START DATASET EXCERPT

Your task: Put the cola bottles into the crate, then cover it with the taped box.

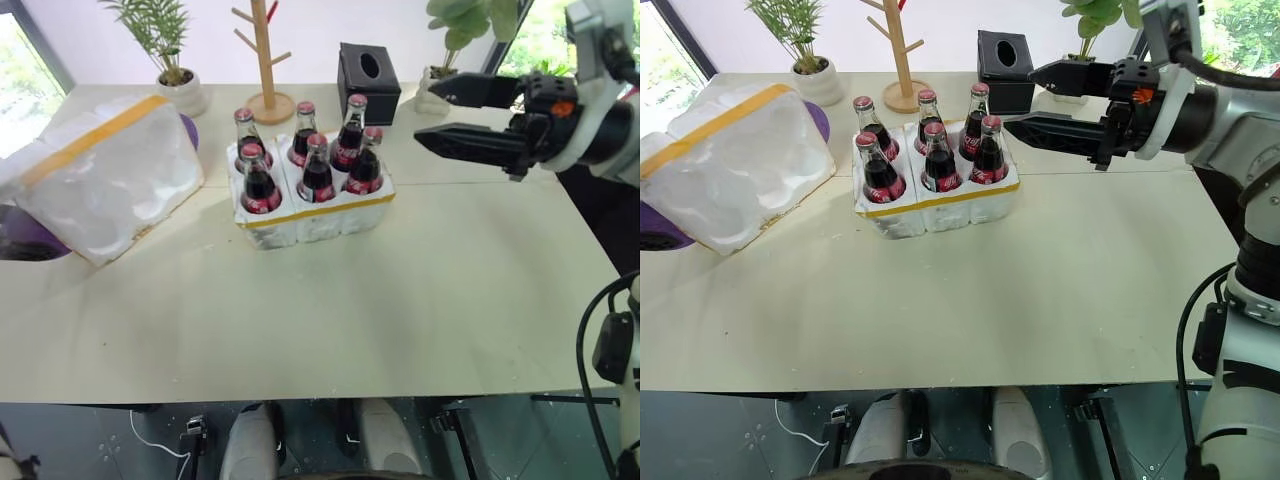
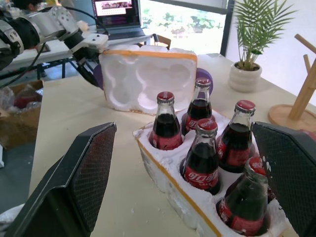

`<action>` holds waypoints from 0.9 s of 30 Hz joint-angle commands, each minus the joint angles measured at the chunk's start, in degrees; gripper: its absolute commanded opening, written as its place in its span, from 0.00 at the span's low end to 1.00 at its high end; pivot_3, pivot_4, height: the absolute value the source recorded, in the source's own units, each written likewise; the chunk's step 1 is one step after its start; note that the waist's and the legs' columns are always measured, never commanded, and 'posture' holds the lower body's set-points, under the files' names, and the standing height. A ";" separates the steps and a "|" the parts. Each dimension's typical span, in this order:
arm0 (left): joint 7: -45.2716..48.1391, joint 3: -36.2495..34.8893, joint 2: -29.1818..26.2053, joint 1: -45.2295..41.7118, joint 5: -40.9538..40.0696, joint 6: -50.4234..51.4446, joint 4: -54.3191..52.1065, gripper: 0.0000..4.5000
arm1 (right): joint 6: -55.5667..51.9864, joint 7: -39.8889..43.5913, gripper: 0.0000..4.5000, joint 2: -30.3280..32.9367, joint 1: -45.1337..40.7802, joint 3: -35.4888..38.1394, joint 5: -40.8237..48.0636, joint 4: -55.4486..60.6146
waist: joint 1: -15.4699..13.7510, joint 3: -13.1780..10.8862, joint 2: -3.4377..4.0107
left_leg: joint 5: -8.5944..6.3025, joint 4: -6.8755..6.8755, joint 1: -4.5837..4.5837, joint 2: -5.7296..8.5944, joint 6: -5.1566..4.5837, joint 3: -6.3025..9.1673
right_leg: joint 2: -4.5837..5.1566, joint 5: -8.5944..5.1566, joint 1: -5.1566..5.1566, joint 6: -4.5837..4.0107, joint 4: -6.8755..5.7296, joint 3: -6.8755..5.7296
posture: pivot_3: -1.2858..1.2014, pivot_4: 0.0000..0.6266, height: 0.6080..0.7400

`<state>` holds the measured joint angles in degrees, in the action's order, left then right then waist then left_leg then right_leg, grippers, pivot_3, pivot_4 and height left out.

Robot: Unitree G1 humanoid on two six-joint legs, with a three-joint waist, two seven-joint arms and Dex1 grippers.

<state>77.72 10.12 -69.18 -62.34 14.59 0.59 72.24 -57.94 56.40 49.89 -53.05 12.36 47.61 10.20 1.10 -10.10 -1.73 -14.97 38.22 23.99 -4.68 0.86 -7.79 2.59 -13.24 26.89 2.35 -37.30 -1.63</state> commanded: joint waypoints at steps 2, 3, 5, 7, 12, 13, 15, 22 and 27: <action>-4.91 -0.19 1.35 -2.30 1.88 -0.96 2.61 1.00 | -1.43 -2.10 0.99 1.75 1.80 3.90 3.34 4.48 | -0.28 0.01 -0.01 | 0.00 0.00 0.02 -0.03 0.00 0.06 | -0.03 0.00 0.01 0.00 -0.05 -0.05 | 0.52 0.24 1.00; -5.36 -0.26 1.77 -2.28 2.05 -0.92 2.95 1.00 | -1.70 -2.59 0.99 1.88 2.25 4.29 3.78 5.00 | -0.34 0.01 -0.01 | 0.00 0.01 0.02 -0.02 0.00 0.06 | -0.02 0.00 0.02 0.00 -0.09 -0.06 | 0.52 0.24 1.00; -5.97 -0.54 2.51 -2.19 2.08 -0.71 3.42 1.00 | -2.00 -3.45 0.99 2.07 2.92 4.86 4.50 5.72 | -0.37 0.01 -0.01 | 0.00 0.04 0.01 -0.02 0.00 0.07 | -0.01 0.00 0.02 0.00 -0.16 -0.06 | 0.52 0.24 1.00; -6.14 -1.06 3.27 -2.29 1.70 0.21 3.83 0.94 | -2.21 -4.38 1.00 2.21 3.42 5.28 5.22 6.26 | -0.37 0.02 0.01 | 0.01 0.08 -0.01 -0.01 0.00 0.07 | 0.01 0.00 0.00 -0.01 -0.19 -0.05 | 0.52 0.24 1.00; -4.51 -1.70 3.80 -3.09 1.45 1.72 4.03 0.46 | -2.21 -5.82 1.00 2.53 4.05 5.61 6.13 6.82 | -0.59 0.03 -0.01 | 0.01 0.11 -0.12 0.02 0.00 0.10 | 0.04 -0.01 -0.12 -0.01 -0.20 -0.06 | 0.52 0.24 1.00; -3.97 -1.70 3.82 -3.29 1.43 1.95 4.01 0.36 | -2.16 -6.01 1.00 2.64 4.20 5.63 6.26 6.87 | -0.59 0.03 -0.01 | 0.01 0.11 -0.12 0.03 0.00 0.10 | 0.06 -0.01 -0.13 -0.01 -0.20 -0.05 | 0.52 0.24 1.00; -2.90 -1.54 3.83 -3.47 1.50 2.15 3.87 0.12 | -1.44 -5.77 1.00 3.24 5.19 5.29 5.67 7.13 | -0.64 0.03 -0.01 | 0.01 0.11 -0.10 0.06 0.00 0.10 | 0.08 -0.01 -0.13 -0.01 -0.20 -0.05 | 0.52 0.24 1.00; -7.87 -2.82 3.87 -3.85 0.77 -2.31 2.31 0.07 | 1.77 -2.39 1.00 7.18 11.76 4.01 3.01 7.58 | -0.77 0.05 -0.05 | 0.01 0.13 -0.09 0.08 0.00 0.16 | 0.09 -0.01 -0.16 0.00 -0.20 -0.07 | 0.52 0.24 1.00; -14.37 -6.15 4.69 -6.48 -1.77 -7.92 -2.26 0.07 | 3.57 -3.24 1.00 8.20 14.33 5.10 1.27 7.50 | -0.49 0.02 -0.17 | 0.01 0.18 -0.04 0.06 0.00 0.17 | 0.07 0.00 -0.13 0.01 -0.20 -0.08 | 0.52 0.24 1.00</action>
<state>65.10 6.78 -63.54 -66.05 15.37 -5.29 73.48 -55.51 53.10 57.06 -38.54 15.46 48.61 16.20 0.61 -10.09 -1.90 -14.96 38.40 23.98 -4.63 0.87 -7.62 2.64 -13.23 26.76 2.37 -37.50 -1.71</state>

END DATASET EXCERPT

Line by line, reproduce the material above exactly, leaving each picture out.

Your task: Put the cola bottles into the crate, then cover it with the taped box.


`<action>` holds waypoints from 0.9 s of 30 Hz joint-angle commands, each minus the joint angles measured at the chunk's start, in degrees; gripper: its absolute commanded opening, written as its place in its span, from 0.00 at the span's low end to 1.00 at its high end; pivot_3, pivot_4, height: the absolute value the source recorded, in the source's own units, each written likewise; the chunk's step 1 is one step after its start; note that the waist's and the legs' columns are always measured, never commanded, and 'posture' holds the lower body's set-points, under the files' names, and the standing height. A ";" separates the steps and a "|" the parts. Each dimension's typical span, in this order:
arm0 (left): joint 7: -45.2716..48.1391, joint 3: -36.2495..34.8893, joint 2: -29.1818..26.2053, joint 1: -45.2295..41.7118, joint 5: -40.9538..40.0696, joint 6: -50.4234..51.4446, joint 4: -54.3191..52.1065, gripper: 0.0000..4.5000
arm1 (right): joint 6: -55.5667..51.9864, joint 7: -39.8889..43.5913, gripper: 0.0000..4.5000, joint 2: -30.3280..32.9367, joint 1: -45.1337..40.7802, joint 3: -35.4888..38.1394, joint 5: -40.8237..48.0636, joint 4: -55.4486..60.6146
waist: joint 1: -15.4699..13.7510, joint 3: -13.1780..10.8862, joint 2: -3.4377..4.0107
left_leg: joint 5: -8.5944..6.3025, joint 4: -6.8755..6.8755, joint 1: -4.5837..4.5837, joint 2: -5.7296..8.5944, joint 6: -5.1566..4.5837, joint 3: -6.3025..9.1673
right_leg: joint 2: -4.5837..5.1566, joint 5: -8.5944..5.1566, joint 1: -5.1566..5.1566, joint 6: -4.5837..4.0107, joint 4: -6.8755..5.7296, joint 3: -6.8755..5.7296
posture: pivot_3: -1.2858..1.2014, pivot_4: 0.0000..0.6266, height: 0.6080..0.7400

`<state>` holds the measured joint angles in degrees, in the action's order, left then right then waist then left_leg then right_leg, grippers, pivot_3, pivot_4 and height left out.

Robot: Unitree G1 humanoid on two six-joint legs, with a three-joint waist, two seven-joint arms and Dex1 grippers.

<state>77.72 10.12 -69.18 -62.34 14.59 0.59 72.24 -57.94 56.40 49.89 -53.05 12.36 47.61 10.20 1.10 -10.10 -1.73 -14.97 38.22 23.99 -4.68 0.86 -7.79 2.59 -13.24 26.89 2.35 -37.30 -1.63</state> commanded: joint waypoints at steps 2, 3, 5, 7, 12, 13, 15, 22 and 27: <action>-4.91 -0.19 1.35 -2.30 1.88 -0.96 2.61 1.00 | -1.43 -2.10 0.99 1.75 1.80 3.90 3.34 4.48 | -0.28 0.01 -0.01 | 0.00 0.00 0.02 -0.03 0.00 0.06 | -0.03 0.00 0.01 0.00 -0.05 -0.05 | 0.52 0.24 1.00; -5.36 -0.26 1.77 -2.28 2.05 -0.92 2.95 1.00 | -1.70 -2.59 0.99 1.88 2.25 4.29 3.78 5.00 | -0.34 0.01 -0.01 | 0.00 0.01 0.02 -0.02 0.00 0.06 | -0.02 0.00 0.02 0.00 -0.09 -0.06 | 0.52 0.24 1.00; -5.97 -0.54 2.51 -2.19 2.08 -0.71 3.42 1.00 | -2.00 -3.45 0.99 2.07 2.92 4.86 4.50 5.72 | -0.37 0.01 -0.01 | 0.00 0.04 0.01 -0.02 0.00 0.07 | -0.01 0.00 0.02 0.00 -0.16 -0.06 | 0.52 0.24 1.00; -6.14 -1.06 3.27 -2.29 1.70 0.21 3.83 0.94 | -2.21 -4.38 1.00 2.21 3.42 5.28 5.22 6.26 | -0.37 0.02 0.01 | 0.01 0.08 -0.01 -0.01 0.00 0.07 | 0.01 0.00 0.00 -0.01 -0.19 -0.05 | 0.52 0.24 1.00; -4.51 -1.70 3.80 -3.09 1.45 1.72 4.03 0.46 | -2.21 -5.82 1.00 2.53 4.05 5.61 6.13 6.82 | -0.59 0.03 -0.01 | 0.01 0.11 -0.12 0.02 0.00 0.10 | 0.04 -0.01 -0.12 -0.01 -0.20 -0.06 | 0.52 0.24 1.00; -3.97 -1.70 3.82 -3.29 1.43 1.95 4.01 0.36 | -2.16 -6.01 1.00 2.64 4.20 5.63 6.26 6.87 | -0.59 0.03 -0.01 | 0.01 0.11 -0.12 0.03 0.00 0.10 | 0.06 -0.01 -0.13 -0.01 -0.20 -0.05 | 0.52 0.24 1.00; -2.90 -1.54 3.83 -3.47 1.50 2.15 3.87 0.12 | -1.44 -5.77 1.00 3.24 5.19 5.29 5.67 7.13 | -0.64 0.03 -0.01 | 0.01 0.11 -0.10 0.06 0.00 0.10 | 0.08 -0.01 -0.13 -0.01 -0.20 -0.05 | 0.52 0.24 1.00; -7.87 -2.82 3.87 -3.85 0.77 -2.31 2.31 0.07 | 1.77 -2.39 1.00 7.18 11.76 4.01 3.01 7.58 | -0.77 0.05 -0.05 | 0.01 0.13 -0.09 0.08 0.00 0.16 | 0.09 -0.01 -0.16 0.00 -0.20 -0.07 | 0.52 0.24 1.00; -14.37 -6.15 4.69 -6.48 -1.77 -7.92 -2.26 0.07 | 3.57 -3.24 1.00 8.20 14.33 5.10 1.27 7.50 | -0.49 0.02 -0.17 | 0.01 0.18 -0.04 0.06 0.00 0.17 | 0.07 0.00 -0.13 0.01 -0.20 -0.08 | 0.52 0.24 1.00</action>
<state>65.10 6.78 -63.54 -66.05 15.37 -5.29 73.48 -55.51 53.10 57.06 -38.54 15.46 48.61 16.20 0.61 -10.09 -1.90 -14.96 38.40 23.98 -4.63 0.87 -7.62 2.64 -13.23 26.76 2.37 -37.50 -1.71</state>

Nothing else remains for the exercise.